▸ What the exercise asks: Copy out only those lines running from the line with "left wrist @" to the end of the listing, keeping each one exactly as it is.
━━━━━━━━
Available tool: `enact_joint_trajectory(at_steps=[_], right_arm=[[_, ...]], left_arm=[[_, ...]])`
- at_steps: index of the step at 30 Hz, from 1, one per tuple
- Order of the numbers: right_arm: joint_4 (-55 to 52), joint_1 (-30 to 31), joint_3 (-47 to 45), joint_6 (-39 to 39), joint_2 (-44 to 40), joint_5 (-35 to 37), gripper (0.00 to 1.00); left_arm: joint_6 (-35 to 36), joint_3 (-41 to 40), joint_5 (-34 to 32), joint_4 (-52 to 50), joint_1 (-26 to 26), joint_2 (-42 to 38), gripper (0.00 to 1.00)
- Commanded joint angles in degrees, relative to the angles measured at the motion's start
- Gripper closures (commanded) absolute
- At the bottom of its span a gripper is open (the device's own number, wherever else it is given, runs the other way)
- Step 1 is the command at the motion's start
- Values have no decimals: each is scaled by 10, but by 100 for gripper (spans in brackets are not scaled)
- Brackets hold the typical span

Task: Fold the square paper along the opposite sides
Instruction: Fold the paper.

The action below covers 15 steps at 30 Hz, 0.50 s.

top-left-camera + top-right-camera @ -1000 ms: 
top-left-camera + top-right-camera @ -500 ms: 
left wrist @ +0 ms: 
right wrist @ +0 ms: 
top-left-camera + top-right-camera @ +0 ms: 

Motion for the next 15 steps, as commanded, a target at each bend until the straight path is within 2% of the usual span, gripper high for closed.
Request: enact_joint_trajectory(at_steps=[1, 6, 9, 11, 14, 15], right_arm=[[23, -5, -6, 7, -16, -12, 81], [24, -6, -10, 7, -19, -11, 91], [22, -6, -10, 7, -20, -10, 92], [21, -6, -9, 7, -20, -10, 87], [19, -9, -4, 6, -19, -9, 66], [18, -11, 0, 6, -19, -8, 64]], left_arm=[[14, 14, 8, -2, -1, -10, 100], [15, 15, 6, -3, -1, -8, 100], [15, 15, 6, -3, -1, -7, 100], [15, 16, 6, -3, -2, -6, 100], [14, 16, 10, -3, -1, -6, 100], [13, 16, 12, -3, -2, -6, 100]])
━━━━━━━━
▸ Solution for this task:
left wrist @ +0 ms: 
right wrist @ +0 ms: 
top-left-camera + top-right-camera @ +0 ms: 

Motion for the next 15 steps, as commanded, a target at each bend until the straight path is within 2% of the usual span, gripper high for closed.
Request: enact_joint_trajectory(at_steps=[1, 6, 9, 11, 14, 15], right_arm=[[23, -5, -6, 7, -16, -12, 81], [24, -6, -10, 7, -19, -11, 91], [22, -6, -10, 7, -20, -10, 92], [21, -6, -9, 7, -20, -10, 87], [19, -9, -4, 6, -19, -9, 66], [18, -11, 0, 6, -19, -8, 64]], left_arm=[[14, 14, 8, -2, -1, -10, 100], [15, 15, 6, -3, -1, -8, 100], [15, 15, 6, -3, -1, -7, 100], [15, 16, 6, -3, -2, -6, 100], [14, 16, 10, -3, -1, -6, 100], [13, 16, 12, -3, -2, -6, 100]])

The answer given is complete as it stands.